Au 1er janvier 2009, il n'y aura plus l'Université Louis Pasteur (Strasbourg I), l'Université Marc Bloch (Strasbourg II) et l'Université Robert Schuman (Strasbourg III) mais une seule et même université, qui n'a pas encore été baptisée. C'est l'annonce que viennent de faire les présidents de ces trois établissements, qui se sont fixé comme échéance de concrétisation le début de leur prochain contrat quadriennal avec l'Etat (2009-2012). « L'ambition est d'accroître la qualité et l'attractivité du site universitaire strasbourgeois et de le rendre plus compétitif dans le contexte d'une concurrence européenne et internationale accrue », ont précisé les directions des universités dans un communiqué.

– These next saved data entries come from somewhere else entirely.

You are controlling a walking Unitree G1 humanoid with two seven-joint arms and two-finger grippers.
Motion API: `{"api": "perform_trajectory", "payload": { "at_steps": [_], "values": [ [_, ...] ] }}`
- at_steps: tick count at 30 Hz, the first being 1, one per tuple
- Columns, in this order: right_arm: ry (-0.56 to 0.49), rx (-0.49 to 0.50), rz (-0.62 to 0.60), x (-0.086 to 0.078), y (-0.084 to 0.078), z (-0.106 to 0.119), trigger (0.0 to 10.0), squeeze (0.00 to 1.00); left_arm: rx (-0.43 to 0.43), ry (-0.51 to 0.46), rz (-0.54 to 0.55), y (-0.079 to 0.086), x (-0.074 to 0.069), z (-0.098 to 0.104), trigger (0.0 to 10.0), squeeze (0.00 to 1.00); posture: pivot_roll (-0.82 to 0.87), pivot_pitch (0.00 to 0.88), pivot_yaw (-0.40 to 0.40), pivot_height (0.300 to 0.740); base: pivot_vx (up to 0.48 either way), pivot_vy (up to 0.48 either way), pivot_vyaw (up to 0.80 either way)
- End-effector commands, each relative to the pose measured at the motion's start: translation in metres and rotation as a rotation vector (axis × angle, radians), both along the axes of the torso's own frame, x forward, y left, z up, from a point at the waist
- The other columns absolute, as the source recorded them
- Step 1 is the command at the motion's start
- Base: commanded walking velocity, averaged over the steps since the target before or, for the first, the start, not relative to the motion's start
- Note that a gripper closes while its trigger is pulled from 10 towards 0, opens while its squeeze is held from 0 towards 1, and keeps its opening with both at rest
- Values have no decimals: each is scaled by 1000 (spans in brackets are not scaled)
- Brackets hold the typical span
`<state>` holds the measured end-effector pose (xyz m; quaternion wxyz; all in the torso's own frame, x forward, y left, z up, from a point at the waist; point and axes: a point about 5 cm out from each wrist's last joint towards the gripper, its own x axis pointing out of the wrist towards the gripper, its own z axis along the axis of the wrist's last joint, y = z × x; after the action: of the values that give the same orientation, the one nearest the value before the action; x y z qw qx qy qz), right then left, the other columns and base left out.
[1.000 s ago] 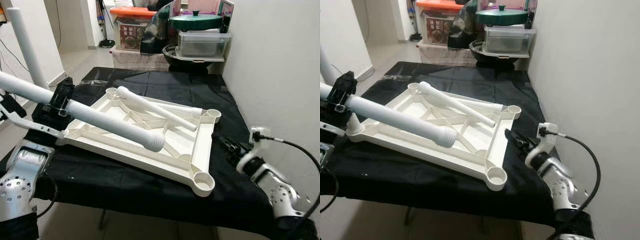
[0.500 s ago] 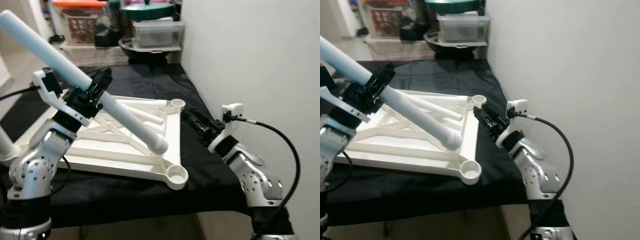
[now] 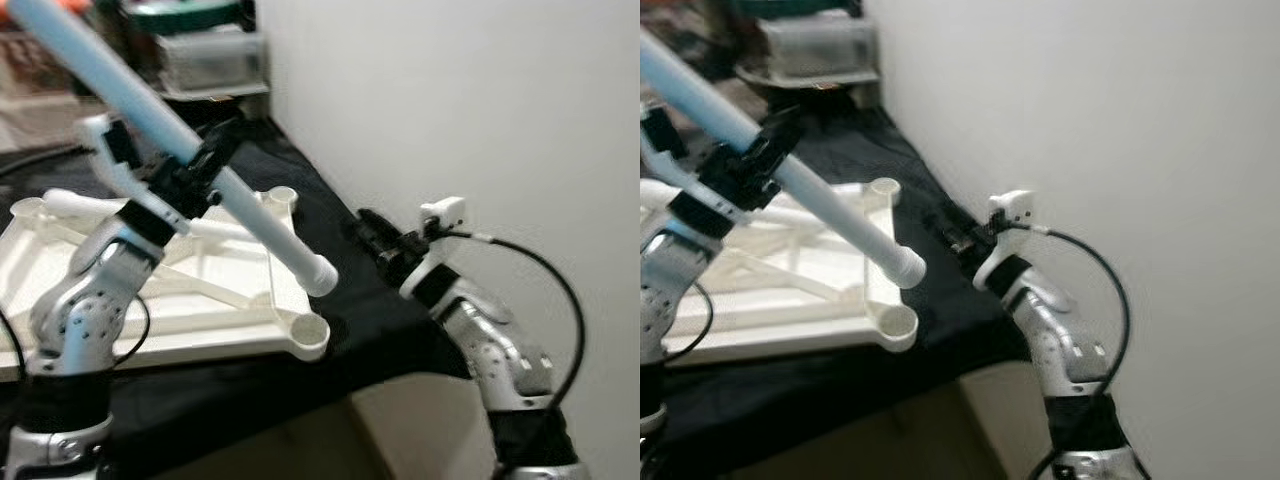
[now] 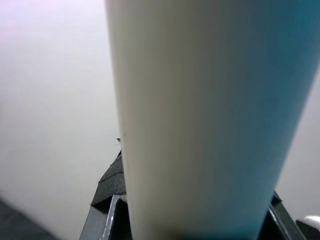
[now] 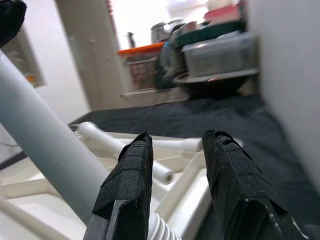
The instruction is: Building children table
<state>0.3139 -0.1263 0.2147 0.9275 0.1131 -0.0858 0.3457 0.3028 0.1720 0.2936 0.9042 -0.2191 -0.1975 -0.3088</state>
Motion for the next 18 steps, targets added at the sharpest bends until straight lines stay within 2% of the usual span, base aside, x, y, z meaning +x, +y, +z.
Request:
{"api": "perform_trajectory", "payload": {
  "at_steps": [1,5,10,13,14,15,17,18],
  "values": [
    [-22,-10,30,-2,8,3,10000,0,11,-25,8,1,-1,5,10000,0,56,0,-30,740,0,0,-775],
    [-31,-34,35,-1,10,5,10000,0,31,-33,-8,-2,1,7,10000,0,57,0,-30,740,0,0,-763],
    [-52,-115,62,-1,12,8,10000,0,79,-45,-39,-7,5,8,10000,0,60,0,-35,740,0,0,0],
    [-85,-220,118,3,9,12,10000,0,166,-76,-133,-17,5,11,10000,0,58,0,-35,740,0,0,0],
    [-85,-220,118,3,9,12,10000,0,166,-76,-133,-17,5,11,10000,0,58,0,-35,740,0,0,0],
    [-99,-292,144,6,5,14,10000,216,225,-92,-182,-21,5,11,10000,0,59,0,-36,740,0,0,0],
    [-100,-313,153,7,3,14,10000,216,254,-98,-198,-23,6,11,10000,0,59,0,-36,740,0,0,0],
    [-108,-335,195,6,3,16,10000,1000,277,-103,-203,-24,8,11,10000,0,61,0,-39,740,0,0,0]
  ]
}}
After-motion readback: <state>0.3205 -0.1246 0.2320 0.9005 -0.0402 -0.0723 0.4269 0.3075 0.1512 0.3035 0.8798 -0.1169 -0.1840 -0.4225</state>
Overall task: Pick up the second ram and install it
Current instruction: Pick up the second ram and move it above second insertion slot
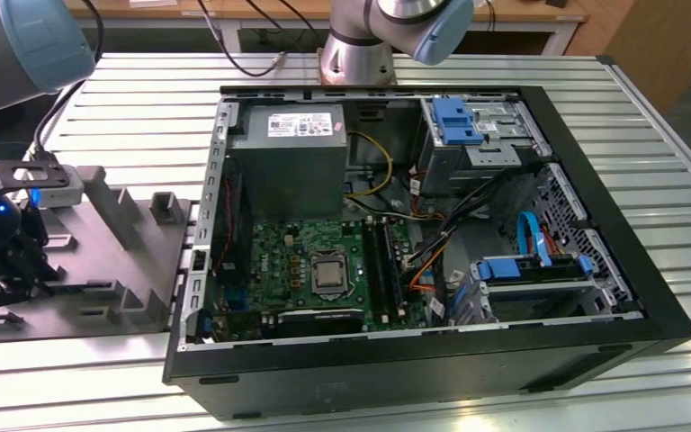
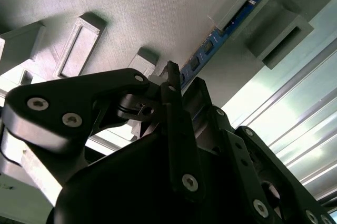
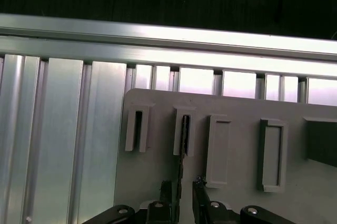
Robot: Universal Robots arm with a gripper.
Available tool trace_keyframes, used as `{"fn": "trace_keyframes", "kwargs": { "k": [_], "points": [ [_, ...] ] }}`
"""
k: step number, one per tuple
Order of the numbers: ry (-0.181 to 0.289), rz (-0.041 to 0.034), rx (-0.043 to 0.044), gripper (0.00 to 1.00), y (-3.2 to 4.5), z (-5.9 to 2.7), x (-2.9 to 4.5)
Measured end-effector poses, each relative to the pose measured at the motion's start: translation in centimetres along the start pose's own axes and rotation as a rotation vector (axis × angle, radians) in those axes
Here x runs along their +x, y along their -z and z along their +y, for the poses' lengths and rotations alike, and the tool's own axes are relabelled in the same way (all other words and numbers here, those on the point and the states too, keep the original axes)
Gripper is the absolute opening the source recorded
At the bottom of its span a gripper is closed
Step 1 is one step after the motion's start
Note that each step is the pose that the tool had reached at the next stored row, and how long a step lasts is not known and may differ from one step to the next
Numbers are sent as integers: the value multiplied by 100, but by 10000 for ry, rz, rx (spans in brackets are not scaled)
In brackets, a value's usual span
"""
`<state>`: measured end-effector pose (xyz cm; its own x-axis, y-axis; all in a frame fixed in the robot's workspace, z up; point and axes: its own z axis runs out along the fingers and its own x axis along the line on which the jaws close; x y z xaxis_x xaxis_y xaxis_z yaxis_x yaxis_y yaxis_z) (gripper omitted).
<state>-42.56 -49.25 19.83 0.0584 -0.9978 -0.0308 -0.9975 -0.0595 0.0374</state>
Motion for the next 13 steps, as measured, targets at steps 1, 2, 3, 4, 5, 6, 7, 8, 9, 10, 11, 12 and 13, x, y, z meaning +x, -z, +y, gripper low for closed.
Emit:
{"fn": "trace_keyframes", "kwargs": {
  "k": [1, 2, 3, 4, 5, 6, 7, 8, 9, 10, 11, 12, 13],
  "points": [
    [0, 0, 0, 29, 0, 0, 0],
    [-1, 0, 0, 29, 0, 0, 0],
    [0, 1, 0, 29, 0, 0, 0],
    [0, 0, 0, 28, 0, 0, 0],
    [0, 0, 0, 28, 0, -1, 0],
    [0, 1, 0, 21, 0, -1, 0],
    [0, 1, -1, 21, 1, -1, 0],
    [-1, 1, 0, 21, 0, -1, 0],
    [0, 0, 0, 21, 0, -1, 0],
    [0, 0, 0, 21, 0, -1, 0],
    [0, 1, 0, 21, 0, -2, 0],
    [0, 0, 0, 21, 0, -2, 0],
    [0, 0, 0, 21, 0, -2, 0]
  ]
}}
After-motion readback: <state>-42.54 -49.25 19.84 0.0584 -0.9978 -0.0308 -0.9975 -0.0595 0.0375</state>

Elles promettent de « meilleures conditions de travail » aux étudiants, enseignants chercheurs et autres personnels, grâce à l'accès à un « potentiel scientifique de recherche et à un ensemble de formations parmi les plus vastes et les plus cohérentes de France ». Les présidents des universités strasbourgeoises garantissent aussi « le maintien des filières et des moyens actuels », et même « un soutien accru de l'Etat », soit des «augmentations de crédits et de postes, permettant les innovations souhaitables, tant en matière pédagogique que sur le plan de l'administration et de la gestion».
Parallèlement à ce processus d'unification, doit se mettre en place un pôle de recherche et d'enseignement supérieur (PRES) Alsace, permis par la loi de programme pour la recherche du 18 avril 2006. Il associera organismes de recherche, établissements d'enseignement supérieur (y compris ceux de l'Eucor, la confédération européenne des universités du Rhin supérieur (1)), collectivités et monde socio-économique pour une meilleure concertation en matière de formation et de recherche.